Results 2971 patients with SSc and 1171 patients with SSc-ILD had at least three CRP measurements available. Patients with SSc-ILD with a persistent inflammatory phenotype had a 6.7 times higher risk of mortality within 5 years compared with those with a persistent non-inflammatory phenotype (95% CI 3 to 15). In the inflammatory phenotype, FVC %-predicted was declining without (−1.11 (95% CI −2.14 to −0.08)/year), but stable with immunosuppressive treatment (−0.00 (95% CI −0.92 to 0.92)/year). In the non-inflammatory phenotype, patients with and without immunosuppressive treatment had a significant decline in FVC %-predicted, which was more pronounced in those with immunosuppressive treatment (−1.26 (95% CI −1.87 to −0.64) and −0.84 (95% CI −1.35 to −0.33)/year, respectively).

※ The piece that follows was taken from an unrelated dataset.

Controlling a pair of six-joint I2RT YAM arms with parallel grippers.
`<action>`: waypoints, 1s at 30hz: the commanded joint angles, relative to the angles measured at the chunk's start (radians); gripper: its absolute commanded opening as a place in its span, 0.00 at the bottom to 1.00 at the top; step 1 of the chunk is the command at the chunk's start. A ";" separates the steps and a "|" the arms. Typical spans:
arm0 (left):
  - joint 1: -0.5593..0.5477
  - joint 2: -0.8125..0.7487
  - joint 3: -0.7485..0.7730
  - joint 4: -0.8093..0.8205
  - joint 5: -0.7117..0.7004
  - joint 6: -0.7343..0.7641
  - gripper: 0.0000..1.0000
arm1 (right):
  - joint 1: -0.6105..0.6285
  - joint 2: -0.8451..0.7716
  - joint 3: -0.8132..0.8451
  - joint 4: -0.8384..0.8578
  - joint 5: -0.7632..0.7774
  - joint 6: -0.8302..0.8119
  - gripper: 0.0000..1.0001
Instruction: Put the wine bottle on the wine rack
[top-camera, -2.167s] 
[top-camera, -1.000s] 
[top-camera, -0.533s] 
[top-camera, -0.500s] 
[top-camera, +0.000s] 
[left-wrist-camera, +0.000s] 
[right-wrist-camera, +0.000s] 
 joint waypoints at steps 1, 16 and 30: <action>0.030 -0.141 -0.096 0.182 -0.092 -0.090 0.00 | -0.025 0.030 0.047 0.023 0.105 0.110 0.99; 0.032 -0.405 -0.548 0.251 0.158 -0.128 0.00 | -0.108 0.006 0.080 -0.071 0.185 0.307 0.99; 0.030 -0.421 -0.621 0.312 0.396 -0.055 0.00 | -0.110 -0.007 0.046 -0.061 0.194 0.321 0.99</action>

Conclusions Phenotyping by persistent inflammation provides valuable prognostic information, independent of demographics, disease duration, cutaneous subtype, treatment and SSc-ILD severity. The findings from this study support early immunosuppressive treatment in patients with SSc-ILD with persistent inflammation.
- Rheumatoid lung disease
- Systemic disease and lungs
- Interstitial Fibrosis
Data availability statement
Data are available upon reasonable request. Requests to access the data analysed in this project can be addressed to the EUSTAR board.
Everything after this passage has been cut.